Handles reading and parsing irregular csv files that contain multiple assays. It extracts datasets either through regex pattern matching or/and through provided decorators within the datafile.

pipe(filename: str, **kwargs)[source]

A wrapper for read+parse

Note

This is the suggested use of CsvParser. If a directory has been specified into which the datafiles shall be saved, then saving will automatically be done.

Parameters
  • filename (str) – A filepath to an input csv file.

  • **kwargs – Any additional keyword argument that will be passed to any of the wrapped methods.

Returns

assays – A dictionary of all the extracted assays from the datafile storing the data as pandas DataFrames. Individual assays can also be accessed using the get method.

Return type

dict

read(filename: str, **kwargs)[source]

Reads an input csv file.

Parameters
  • filename (str) – A filepath to an input csv file.

  • **kwargs – Any additional keyword arguments to be passed to pandas’ read_csv function.

class qpcr.Parsers.Parsers.ExcelParser[source]

Bases: qpcr.Parsers.Parsers._CORE_Parser

Handles reading and parsing excel files that may contain multiple assays. It extracts datasets either through regex pattern matching or/and through provided decorators within the datafile.

pipe(filename: str, **kwargs)[source]

A wrapper for read+parse

Note

This is the suggested use of ExcelParser. If a directory has been specified into which the datafiles shall be saved, then saving will automatically be done.

Parameters
  • filename (str) – A filepath to an input excel file.

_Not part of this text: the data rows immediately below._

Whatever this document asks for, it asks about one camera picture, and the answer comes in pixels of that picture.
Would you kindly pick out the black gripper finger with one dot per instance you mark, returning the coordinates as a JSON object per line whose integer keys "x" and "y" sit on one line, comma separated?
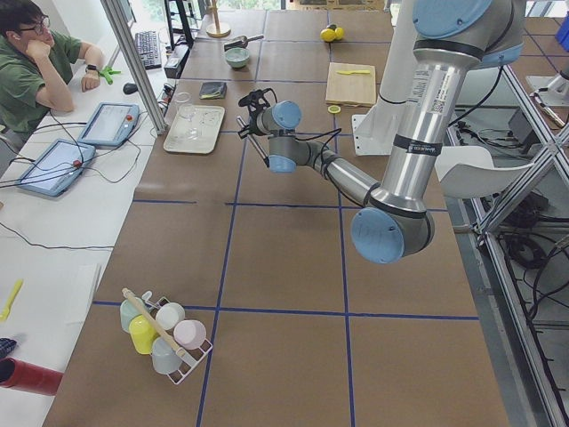
{"x": 244, "y": 132}

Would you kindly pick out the green bowl of ice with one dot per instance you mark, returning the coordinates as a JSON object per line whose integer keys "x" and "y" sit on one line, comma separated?
{"x": 237, "y": 57}

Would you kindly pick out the bamboo cutting board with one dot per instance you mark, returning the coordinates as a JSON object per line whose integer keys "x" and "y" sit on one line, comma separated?
{"x": 353, "y": 90}

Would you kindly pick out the pink cup in rack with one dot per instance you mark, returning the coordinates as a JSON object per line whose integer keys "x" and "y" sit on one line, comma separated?
{"x": 190, "y": 334}

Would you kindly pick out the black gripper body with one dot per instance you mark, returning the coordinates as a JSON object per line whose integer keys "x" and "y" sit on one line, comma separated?
{"x": 253, "y": 125}

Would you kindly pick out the near teach pendant tablet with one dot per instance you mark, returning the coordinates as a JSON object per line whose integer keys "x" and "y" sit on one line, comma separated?
{"x": 57, "y": 168}

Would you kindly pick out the red cylinder bottle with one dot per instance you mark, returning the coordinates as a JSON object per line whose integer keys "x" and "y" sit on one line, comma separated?
{"x": 23, "y": 376}

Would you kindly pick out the cream bear serving tray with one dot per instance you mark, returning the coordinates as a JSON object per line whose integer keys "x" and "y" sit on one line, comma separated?
{"x": 207, "y": 121}

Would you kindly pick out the teach pendant tablet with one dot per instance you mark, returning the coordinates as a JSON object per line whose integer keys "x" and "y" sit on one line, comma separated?
{"x": 110, "y": 124}
{"x": 57, "y": 168}

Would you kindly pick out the whole yellow lemon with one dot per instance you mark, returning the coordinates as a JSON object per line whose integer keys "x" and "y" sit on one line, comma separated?
{"x": 328, "y": 35}
{"x": 339, "y": 33}

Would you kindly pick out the white cup in rack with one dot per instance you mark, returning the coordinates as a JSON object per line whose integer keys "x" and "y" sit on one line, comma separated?
{"x": 170, "y": 315}

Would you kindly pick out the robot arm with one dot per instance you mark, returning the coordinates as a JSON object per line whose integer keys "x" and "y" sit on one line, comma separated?
{"x": 451, "y": 39}

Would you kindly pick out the aluminium frame post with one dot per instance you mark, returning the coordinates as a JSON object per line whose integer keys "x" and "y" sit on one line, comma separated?
{"x": 118, "y": 23}

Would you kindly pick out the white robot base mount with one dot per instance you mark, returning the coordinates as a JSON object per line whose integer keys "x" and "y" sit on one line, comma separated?
{"x": 375, "y": 131}

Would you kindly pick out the black keyboard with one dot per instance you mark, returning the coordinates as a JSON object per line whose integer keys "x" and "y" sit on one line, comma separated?
{"x": 147, "y": 46}

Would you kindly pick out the steel ice scoop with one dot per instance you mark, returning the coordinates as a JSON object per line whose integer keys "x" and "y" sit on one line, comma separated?
{"x": 241, "y": 41}

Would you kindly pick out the grey-blue cup in rack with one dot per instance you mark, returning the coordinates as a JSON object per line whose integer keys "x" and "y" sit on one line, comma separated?
{"x": 164, "y": 359}

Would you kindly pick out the black computer mouse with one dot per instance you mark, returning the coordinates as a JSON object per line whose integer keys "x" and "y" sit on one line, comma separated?
{"x": 130, "y": 88}

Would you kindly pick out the wooden rack handle rod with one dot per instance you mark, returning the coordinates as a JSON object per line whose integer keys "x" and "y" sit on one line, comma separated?
{"x": 132, "y": 298}

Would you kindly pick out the far teach pendant tablet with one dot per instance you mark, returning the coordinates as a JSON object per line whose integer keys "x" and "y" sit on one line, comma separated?
{"x": 110, "y": 124}

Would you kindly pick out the green cup in rack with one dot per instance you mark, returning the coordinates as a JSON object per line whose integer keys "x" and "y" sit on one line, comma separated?
{"x": 127, "y": 312}

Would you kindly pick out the green clamp tool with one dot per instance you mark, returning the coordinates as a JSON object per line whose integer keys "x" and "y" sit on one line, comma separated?
{"x": 107, "y": 74}

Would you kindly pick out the white wire cup rack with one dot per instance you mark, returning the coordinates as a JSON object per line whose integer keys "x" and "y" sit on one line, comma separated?
{"x": 193, "y": 358}

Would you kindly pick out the yellow cup in rack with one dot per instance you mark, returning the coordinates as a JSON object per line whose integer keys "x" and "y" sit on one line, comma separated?
{"x": 142, "y": 334}

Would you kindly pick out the yellow plastic knife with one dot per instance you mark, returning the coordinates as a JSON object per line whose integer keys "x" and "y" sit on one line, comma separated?
{"x": 354, "y": 72}

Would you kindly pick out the clear wine glass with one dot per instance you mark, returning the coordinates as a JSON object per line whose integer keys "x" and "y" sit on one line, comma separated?
{"x": 186, "y": 111}

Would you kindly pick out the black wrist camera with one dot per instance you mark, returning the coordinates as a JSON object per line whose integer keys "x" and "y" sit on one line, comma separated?
{"x": 255, "y": 99}

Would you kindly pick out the grey folded cloth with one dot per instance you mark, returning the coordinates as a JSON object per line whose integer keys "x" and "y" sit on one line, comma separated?
{"x": 213, "y": 90}

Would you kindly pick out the yellow plastic spatula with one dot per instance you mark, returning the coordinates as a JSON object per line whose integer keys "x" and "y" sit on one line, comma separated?
{"x": 6, "y": 310}

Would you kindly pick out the seated person green shirt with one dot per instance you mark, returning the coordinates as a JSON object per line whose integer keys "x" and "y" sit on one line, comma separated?
{"x": 36, "y": 67}

  • **kwargs – Any additional keyword argument that will be passed to any of the wrapped methods.

Returns

assays – A dictionary of all the extracted assays from the datafile storing the data as pandas DataFrames. Individual assays can also be accessed using the get method.

Return type

dict

read(filename: str, sheet_name: str = 0, **kwargs)[source]

Reads an input excel file.

Parameters
  • filename (str) – A filepath to an input excel file.

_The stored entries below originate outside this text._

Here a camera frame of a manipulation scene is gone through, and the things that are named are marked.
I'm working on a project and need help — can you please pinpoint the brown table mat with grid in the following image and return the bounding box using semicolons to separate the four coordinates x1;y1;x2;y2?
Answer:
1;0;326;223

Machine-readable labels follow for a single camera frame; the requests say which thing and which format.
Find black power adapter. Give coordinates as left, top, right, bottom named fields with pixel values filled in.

  • sheet_name (int or str) – The name of a specific spreadsheet of the file to read. If none is provided by default the first sheet will be read. Only one single sheet can be read at a time. If an integer is provided the sheets will be accessed by their order, otherwise by their name (if a string is provided).

  • **kwargs – Any additional keyword arguments to be passed to pandas read_excel function.